3. Exercise requires movement, but movement does not always imply exercise.

I love a fallacy. Which should we be prioritizing?

4. Movement helps us enter flow state.

Because there is a goal in mind beyond working hard and sweating, which is generally what comes to mind when we hear the word “exercise”.

5. Movement teaches us about ourselves and the world.

Helping people explore this idea is one of the aims of CAPE, the  movement workshops I co-teach with Wensy Wong.

As in movement, so too in life. When we feel challenges come up in our body’s ability to perform, we can almost always see this same challenge present at a different level in our lives: Why can’t I do this? What’s holding me back? What options am I creating for myself? Why am I stuck in this pattern? Am I being honest?

It is always amazes me how revealing movement is of who we are. Exercise tends only to help us tune out and distract us (which isn’t bad, just different).

Sounds like I’m anti exercise, doesn’t it? I’m not. Just for right now. I’m trying on a different perspective. I felt lost for a while, through November and December when I stopped exercising, but I’m comfortable now with the fact that whenever I feel like it, I can come back to exercise because it will always be there.

Movement, on the other hand, won’t unless we take the time to explore it and own it. Movement quality deteriorates with non-use, but we can always exercise without movement quality (well, maybe not always…).

This distinction will be different for everyone. I still train, but I choose not to do exercises that feel like exercise. 

I encourage everyone to have a think about this exercise vs. movement thing.
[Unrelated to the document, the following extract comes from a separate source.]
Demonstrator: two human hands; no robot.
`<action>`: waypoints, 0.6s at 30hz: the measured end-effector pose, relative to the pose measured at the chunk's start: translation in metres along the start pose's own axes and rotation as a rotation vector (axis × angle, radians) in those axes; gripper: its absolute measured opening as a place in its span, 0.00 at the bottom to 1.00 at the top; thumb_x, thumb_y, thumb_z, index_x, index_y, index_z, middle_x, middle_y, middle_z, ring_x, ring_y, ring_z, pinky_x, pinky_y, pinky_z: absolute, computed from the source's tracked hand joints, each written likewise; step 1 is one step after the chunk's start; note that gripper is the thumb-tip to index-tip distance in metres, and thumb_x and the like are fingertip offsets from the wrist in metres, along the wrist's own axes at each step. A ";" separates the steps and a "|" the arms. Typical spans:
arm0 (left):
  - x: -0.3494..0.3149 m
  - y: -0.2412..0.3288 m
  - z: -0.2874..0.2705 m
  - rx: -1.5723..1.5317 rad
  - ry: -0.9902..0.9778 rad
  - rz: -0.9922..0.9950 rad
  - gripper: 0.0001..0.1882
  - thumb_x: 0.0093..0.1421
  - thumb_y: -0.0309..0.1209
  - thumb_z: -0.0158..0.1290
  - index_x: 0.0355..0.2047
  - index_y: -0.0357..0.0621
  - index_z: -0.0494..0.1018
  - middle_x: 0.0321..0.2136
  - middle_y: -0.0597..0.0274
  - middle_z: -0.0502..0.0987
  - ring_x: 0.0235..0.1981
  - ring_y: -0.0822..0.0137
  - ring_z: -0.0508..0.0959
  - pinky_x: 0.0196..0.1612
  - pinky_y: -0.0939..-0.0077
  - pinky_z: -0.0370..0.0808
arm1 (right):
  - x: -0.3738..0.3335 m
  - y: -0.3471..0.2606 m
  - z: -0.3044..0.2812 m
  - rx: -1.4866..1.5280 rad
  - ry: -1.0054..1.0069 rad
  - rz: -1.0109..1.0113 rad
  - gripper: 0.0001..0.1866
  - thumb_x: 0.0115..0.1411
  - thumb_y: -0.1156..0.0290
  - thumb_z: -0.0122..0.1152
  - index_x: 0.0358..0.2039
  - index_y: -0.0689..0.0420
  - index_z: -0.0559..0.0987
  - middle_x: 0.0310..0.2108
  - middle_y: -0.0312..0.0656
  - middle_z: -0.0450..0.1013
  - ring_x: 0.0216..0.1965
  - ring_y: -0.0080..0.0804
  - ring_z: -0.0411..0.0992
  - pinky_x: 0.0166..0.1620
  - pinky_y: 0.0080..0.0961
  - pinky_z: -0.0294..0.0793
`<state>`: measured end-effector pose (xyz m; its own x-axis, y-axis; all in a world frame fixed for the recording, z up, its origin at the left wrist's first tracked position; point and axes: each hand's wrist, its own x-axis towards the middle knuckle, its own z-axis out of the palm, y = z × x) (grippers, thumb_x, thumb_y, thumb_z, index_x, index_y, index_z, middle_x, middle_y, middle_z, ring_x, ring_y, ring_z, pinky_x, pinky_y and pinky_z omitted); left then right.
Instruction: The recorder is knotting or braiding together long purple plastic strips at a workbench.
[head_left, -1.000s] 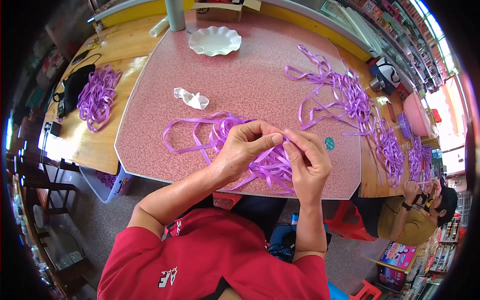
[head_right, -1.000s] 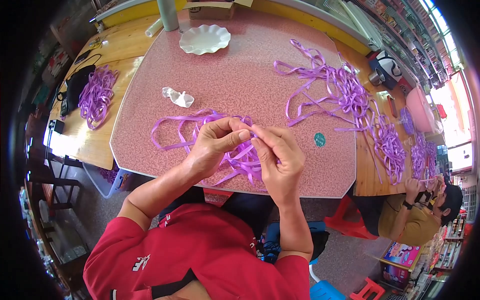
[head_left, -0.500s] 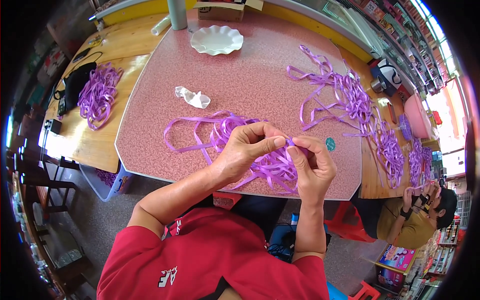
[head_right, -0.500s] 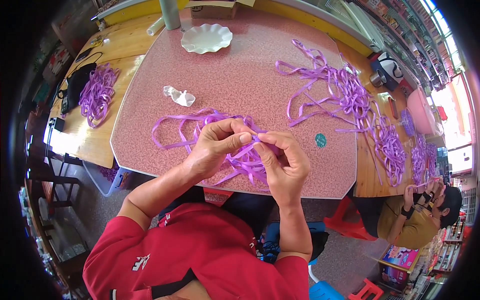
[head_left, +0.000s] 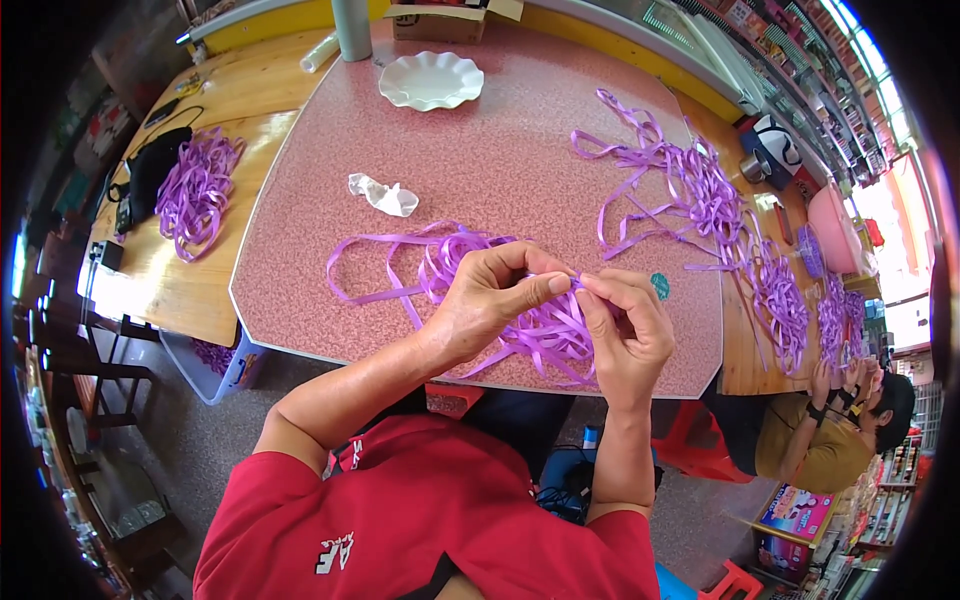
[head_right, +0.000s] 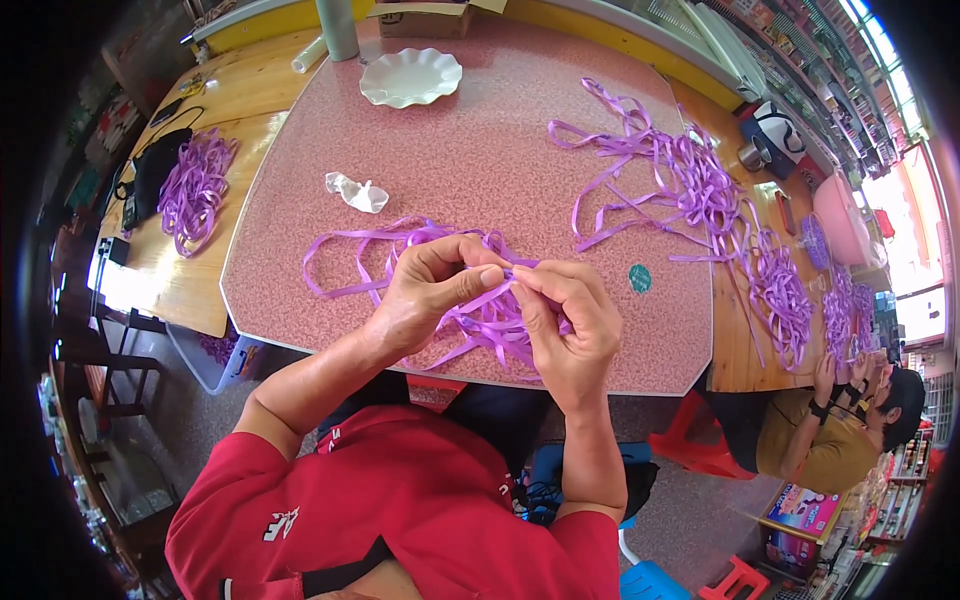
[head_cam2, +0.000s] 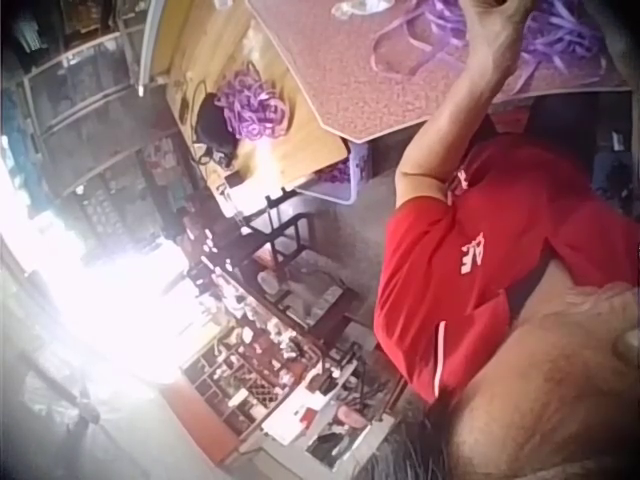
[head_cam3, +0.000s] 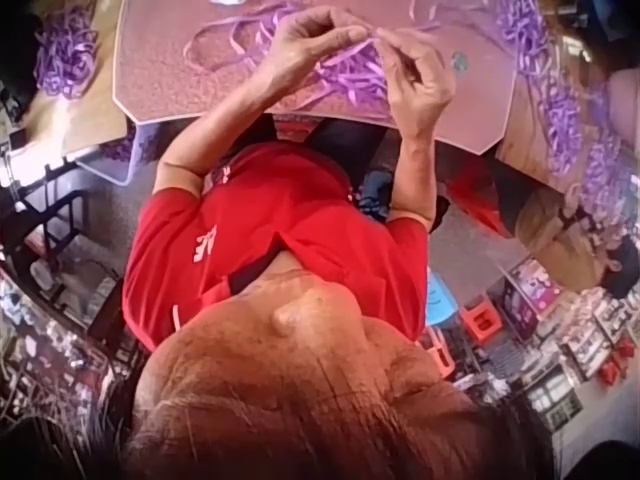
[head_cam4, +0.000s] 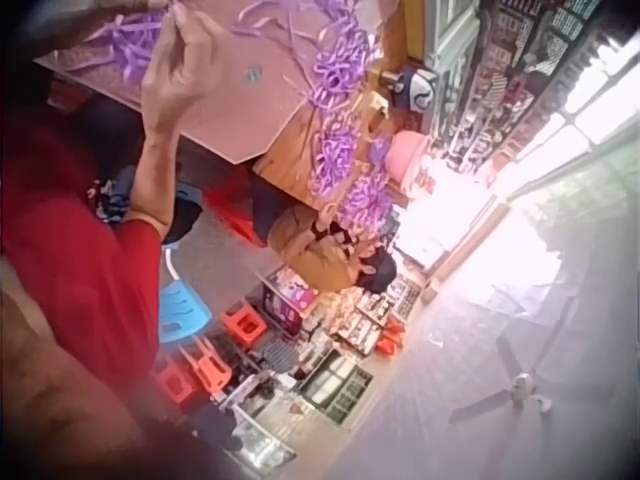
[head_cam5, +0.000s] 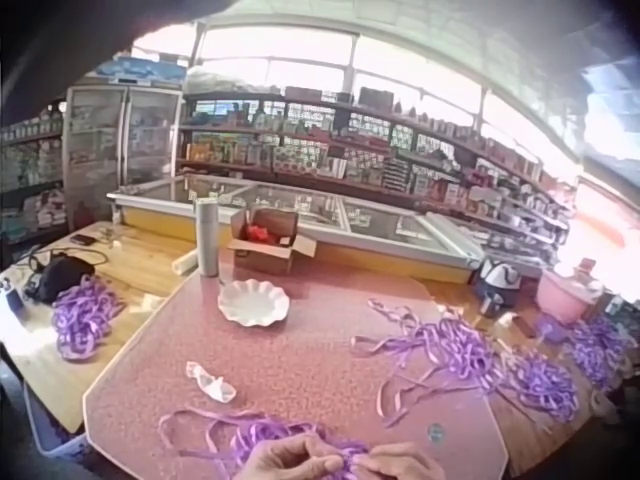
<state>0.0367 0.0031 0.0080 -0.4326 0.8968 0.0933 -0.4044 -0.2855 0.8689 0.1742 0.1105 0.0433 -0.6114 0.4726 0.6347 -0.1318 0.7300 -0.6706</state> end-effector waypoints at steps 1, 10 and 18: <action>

As dancers, it also serves us to take a step away from dance momentarily to consider why we’re doing it. Know that the things you’ve attached a particular meaning to will always be there for you, even after you’ve dropped the attachment, you can always come back.

When you lose sight of the purpose, just sit with it. The solution often comes when you take a step back, zoom out, and remember the bigger picture.